→ Work instruction
For the word "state", count the lines below that contain it. Give the number alone.

________

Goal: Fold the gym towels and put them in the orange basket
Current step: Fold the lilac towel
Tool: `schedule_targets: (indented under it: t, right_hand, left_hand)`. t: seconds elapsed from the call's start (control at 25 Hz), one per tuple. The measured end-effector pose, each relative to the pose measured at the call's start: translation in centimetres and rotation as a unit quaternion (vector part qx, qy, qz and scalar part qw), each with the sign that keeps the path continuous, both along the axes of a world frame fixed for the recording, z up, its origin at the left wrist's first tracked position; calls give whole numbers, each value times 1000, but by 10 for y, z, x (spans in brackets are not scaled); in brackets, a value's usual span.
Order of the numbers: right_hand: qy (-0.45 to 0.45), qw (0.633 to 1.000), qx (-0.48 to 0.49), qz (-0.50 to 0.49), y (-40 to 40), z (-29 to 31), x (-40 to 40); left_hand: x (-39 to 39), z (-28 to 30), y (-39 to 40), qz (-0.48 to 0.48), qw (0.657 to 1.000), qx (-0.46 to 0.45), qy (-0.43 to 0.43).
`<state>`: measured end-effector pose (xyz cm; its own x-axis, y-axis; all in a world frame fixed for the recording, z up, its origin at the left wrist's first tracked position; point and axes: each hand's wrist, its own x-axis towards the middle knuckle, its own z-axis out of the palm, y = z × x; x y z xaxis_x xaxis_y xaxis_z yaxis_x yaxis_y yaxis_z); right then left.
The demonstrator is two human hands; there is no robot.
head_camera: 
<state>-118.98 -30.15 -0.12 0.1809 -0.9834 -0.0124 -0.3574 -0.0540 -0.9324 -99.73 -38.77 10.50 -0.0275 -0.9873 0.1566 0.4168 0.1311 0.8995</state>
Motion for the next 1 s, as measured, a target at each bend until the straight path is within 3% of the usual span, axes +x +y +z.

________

→ Output of the task
2